Work item:
Would you please output, word for word, the span of the listing below that opens on the line containing "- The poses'" and closes on the line containing "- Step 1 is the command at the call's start"? Include both ends and nothing more.

Records for processing:
*** Begin section ***
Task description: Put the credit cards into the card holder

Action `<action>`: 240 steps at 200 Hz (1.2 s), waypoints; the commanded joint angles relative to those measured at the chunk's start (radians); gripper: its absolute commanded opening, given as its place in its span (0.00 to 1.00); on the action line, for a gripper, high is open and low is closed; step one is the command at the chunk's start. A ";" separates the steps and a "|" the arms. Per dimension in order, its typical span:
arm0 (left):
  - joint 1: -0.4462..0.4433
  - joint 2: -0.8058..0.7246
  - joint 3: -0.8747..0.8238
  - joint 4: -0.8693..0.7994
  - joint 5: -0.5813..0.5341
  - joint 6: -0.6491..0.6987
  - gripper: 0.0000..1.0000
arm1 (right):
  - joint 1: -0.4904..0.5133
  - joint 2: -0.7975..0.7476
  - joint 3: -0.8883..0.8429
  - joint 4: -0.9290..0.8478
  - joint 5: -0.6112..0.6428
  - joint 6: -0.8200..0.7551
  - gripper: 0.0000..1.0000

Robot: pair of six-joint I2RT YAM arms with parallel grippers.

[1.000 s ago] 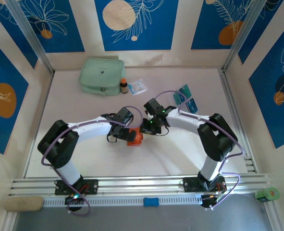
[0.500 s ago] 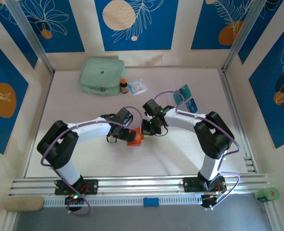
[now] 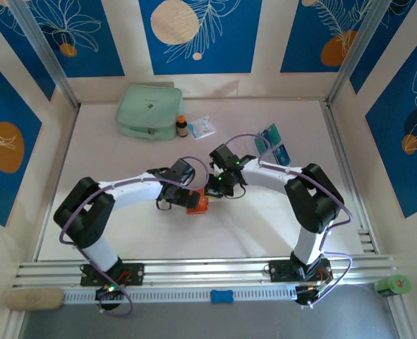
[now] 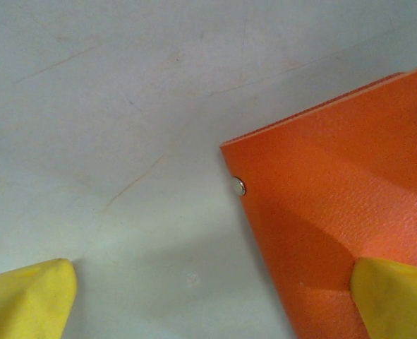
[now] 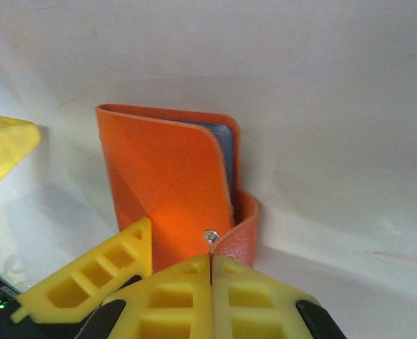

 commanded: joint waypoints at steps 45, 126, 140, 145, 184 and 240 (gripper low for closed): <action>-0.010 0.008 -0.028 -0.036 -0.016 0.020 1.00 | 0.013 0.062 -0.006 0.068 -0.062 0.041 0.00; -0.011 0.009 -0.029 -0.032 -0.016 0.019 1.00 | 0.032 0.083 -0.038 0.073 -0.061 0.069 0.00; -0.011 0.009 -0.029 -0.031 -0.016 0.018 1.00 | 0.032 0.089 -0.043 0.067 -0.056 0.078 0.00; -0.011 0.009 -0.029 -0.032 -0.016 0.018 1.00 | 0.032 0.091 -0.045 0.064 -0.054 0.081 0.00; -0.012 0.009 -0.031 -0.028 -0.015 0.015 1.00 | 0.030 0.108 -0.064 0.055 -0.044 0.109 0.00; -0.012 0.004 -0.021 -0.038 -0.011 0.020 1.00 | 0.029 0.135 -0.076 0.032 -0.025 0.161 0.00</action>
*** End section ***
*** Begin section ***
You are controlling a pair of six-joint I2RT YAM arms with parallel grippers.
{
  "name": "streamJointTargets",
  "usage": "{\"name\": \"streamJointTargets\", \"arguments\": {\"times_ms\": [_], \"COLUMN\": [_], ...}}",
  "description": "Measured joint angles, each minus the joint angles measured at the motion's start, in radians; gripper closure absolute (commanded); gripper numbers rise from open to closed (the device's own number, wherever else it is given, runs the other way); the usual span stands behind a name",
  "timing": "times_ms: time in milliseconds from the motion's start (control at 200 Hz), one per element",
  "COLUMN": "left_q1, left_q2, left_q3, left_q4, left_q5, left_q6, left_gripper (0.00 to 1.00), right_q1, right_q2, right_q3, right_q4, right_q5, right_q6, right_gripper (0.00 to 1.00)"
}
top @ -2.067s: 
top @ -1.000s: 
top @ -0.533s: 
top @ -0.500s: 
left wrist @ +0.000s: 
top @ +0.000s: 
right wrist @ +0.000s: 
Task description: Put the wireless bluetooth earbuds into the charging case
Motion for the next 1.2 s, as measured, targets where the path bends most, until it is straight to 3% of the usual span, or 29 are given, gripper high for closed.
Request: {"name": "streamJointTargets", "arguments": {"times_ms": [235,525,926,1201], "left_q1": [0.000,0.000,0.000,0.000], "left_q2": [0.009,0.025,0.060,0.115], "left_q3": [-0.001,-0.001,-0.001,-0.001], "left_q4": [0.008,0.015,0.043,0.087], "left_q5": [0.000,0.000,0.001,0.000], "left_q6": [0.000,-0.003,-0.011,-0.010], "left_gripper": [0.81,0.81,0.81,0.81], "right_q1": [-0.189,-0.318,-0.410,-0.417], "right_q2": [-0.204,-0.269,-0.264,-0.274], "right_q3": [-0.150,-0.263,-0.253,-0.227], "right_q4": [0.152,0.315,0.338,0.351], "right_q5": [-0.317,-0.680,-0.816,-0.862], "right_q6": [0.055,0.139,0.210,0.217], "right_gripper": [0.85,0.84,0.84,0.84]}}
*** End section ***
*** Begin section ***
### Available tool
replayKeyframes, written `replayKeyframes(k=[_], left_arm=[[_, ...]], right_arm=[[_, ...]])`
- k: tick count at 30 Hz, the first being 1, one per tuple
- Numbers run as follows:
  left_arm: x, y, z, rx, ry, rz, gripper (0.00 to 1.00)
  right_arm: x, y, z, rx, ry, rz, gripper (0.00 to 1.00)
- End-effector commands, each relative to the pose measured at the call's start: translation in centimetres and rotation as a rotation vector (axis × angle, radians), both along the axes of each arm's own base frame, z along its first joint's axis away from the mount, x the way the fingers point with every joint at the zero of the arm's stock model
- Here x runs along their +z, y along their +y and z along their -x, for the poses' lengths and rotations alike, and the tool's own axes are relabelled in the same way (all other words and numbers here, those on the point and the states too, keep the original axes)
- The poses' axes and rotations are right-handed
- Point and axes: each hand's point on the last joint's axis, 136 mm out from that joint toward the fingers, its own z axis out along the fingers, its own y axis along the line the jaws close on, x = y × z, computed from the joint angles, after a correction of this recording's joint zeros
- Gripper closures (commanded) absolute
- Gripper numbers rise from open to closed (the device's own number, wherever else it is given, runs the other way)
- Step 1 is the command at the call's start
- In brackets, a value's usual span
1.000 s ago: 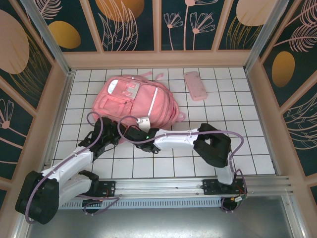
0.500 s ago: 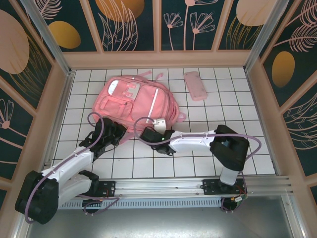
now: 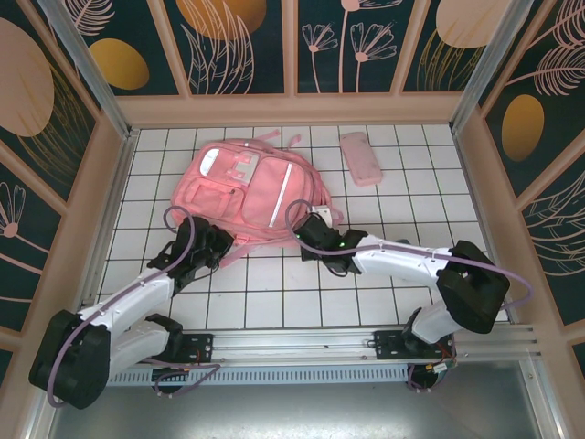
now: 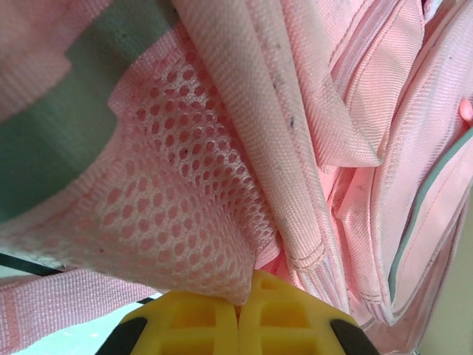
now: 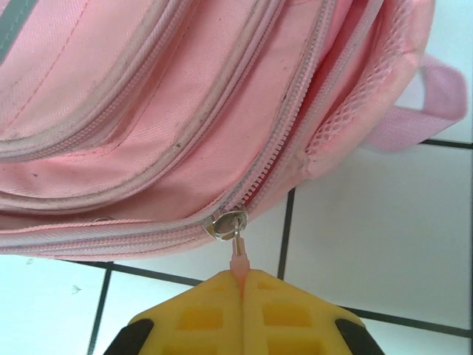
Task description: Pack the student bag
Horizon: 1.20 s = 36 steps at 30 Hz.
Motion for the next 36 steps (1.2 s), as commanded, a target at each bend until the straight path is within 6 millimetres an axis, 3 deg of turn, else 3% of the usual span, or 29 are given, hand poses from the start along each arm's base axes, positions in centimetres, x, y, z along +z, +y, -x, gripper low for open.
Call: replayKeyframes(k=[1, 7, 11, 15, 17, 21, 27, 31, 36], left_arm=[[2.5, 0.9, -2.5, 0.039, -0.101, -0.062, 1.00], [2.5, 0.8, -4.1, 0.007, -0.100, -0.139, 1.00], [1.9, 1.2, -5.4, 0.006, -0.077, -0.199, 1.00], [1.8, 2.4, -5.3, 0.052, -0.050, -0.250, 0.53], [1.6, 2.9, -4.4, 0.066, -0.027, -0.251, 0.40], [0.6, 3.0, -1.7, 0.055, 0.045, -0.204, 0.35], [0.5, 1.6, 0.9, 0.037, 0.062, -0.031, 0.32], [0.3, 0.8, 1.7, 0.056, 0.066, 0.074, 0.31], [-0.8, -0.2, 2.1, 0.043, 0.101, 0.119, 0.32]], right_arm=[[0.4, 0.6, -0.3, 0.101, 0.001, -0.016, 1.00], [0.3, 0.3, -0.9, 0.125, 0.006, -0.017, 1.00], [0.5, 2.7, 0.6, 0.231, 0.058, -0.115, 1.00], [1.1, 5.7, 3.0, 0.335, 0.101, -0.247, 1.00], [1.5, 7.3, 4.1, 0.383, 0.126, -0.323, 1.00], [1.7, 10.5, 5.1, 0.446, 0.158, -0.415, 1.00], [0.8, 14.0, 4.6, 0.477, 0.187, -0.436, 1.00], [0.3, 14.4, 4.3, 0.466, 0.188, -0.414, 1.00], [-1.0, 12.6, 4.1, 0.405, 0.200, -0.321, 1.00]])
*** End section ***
Written reply:
- The poses' axes and rotations are right-handed
- Point and axes: each hand's point on the last joint's axis, 136 mm out from that joint toward the fingers, its own z axis out along the fingers, its own y axis along the line the jaws close on, x = y × z, computed from the joint angles, after a correction of this recording's joint zeros
- Gripper closures (commanded) absolute
- Gripper numbers rise from open to closed (the device's own number, wherever else it is given, runs the other way)
- Step 1 is the command at the call's start

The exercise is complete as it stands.